氏神様は古くは祖先神など、血縁関係にある氏族が共通におまつりする神様のことでしたが、時代が下るにつれて、産土神や鎮守神との区別がなくなり、合わせて氏神様とすることが多くなりました。氏子そのものも地域の祭祀集団を意味するようになったのです。

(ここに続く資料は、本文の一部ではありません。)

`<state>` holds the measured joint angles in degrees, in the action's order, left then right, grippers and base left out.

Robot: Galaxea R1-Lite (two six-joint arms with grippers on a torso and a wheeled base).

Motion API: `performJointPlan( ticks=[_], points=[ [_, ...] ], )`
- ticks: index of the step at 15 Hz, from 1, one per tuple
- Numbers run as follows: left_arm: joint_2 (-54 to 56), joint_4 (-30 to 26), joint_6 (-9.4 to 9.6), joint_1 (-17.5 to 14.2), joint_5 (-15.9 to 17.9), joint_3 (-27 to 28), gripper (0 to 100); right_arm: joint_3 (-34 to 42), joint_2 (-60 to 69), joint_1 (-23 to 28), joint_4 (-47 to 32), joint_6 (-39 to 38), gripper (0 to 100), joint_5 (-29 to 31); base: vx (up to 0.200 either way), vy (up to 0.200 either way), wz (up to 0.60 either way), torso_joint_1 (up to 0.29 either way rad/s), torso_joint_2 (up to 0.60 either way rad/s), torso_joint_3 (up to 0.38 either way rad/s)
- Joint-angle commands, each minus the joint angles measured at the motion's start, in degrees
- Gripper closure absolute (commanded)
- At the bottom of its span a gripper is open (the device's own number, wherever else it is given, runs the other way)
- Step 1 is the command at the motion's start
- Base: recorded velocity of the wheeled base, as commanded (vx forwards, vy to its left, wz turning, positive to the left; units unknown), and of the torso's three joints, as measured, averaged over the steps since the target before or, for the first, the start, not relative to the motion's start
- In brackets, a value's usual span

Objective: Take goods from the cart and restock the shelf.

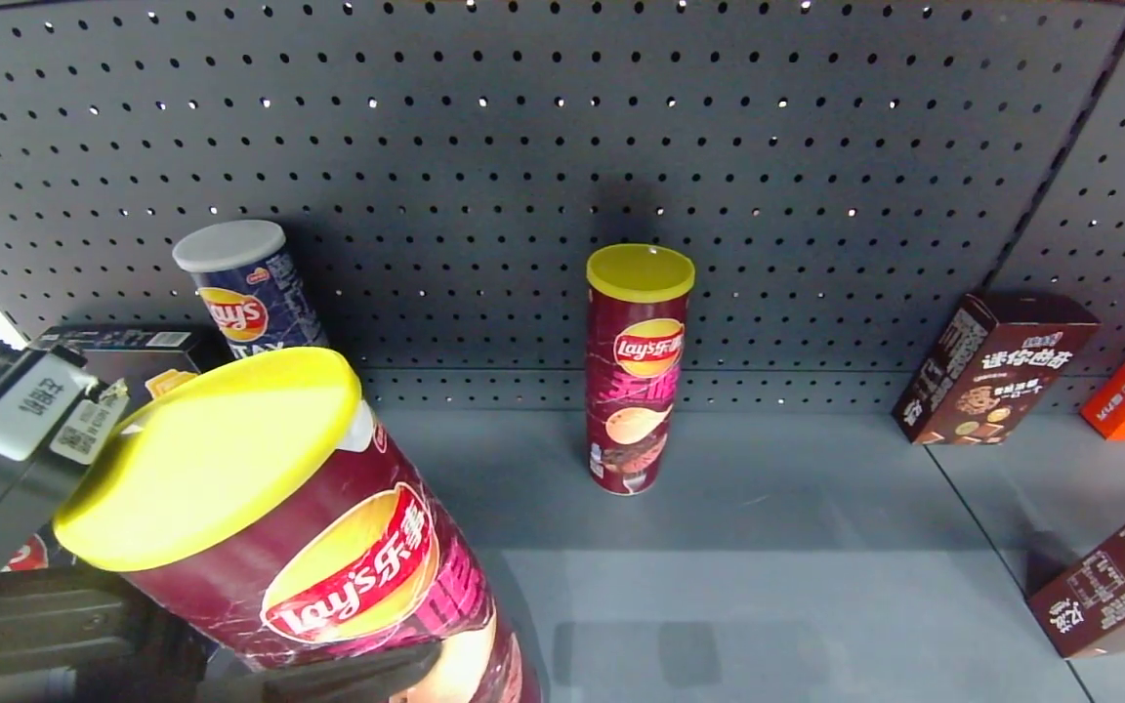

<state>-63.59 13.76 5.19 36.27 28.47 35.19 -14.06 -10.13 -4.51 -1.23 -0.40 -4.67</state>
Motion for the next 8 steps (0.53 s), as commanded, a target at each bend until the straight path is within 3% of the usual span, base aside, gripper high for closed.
performJointPlan(
  ticks=[1,2,3,6,8],
  points=[
    [-0.05,0.04,-0.01,-0.32,0.01,-0.13,100,-13.1,-15.01,-6.3,-0.35,0.49,0,-3.86,0.0,0.0,0.0,0.0,0.0,0.0],
    [-0.05,0.04,-0.01,-0.32,0.01,-0.13,100,-13.1,-15.01,-6.3,-0.35,0.49,0,-3.86,0.0,0.0,0.0,0.0,0.0,0.0],
    [-0.13,0.04,-0.01,-0.5,0.1,-0.13,100,-18.46,-21.6,-8.76,-0.44,1.81,0,-7.9,0.0,0.0,0.0,0.0,0.0,0.0],
    [-0.13,0.04,-0.01,-0.5,0.1,0.05,100,-21.8,-28.37,-10.87,-0.35,6.38,0,-8.51,0.0,0.0,0.0,0.0,0.0,0.0],
    [-0.13,0.04,-0.01,-0.5,0.1,0.05,100,-27.6,-38.3,-15.26,0.0,8.75,0,-9.22,0.0,0.0,0.0,0.0,0.0,0.0]
  ],
)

では、もともと氏神とは別の神であった産土神と鎮守神はどのようなものだったのでしょうか。

 

産土神

 

産土神とは、その人が生まれた土地の神で、生まれる前から死んだ後まで守護し、他所に移住しても一生護ってくれる地縁による神様です。 

 

地縁の神なので、さまざまな土地からの移住民が多い都市で信仰が強く現れていきます。例えば中世の京都では、稲荷神社、御霊神社、賀茂神社、北野神社などの有力な神社を中心に産土神を基にした産子区域の観念が発達し、産土詣が行われました。現代では宮参り、成年詣、七五三も産土詣にあたります。

 

鎮守神

 

鎮守神とは、特定の建物や土地を護るために祀られた神であり、もともとは地主神を押さえ込むために新たに祀られた神でした。人間がある土地に人工物を造った時にその土地に宿る神が、人間や造営物に悪さをしないように、その地主神よりも霊威の強い神を新たに勧請して祀ったのがはじまりです。時代と共に地主神との混同や習合がおこり、こうした鎮守神は寺院や邸宅、荘園、城郭などに祀られるだけでなく、村でも祀られるようになりました。

 

氏子の役割

 

 

氏神神社では、氏子中から世話役として氏子総代が選出され、管理や運営にあたります。氏神がムラの物事の中心であるような土地では、ムラの寄り合いを兼ねた氏子寄合などで選出されることもありました。神社の清掃、神主との連携、祭礼の運営の責任者などが主要な役割であり、もともとは神主も氏子から選出されていました。

 

 

まとめ〜大昔から日本人と共にあった神道と氏神様〜

 

神道は、日本の自然や風土、人々の日常生活の中で自然に発生してきた観念で、氏神信仰は共同体を守り、人々の結びつきを強めるために大きな役割を果たしていました。もともと血縁関係にある氏族を守る神であった氏神も、産土神や鎮守神と合わさっていき、地域を守る神として今なお存在しているのです。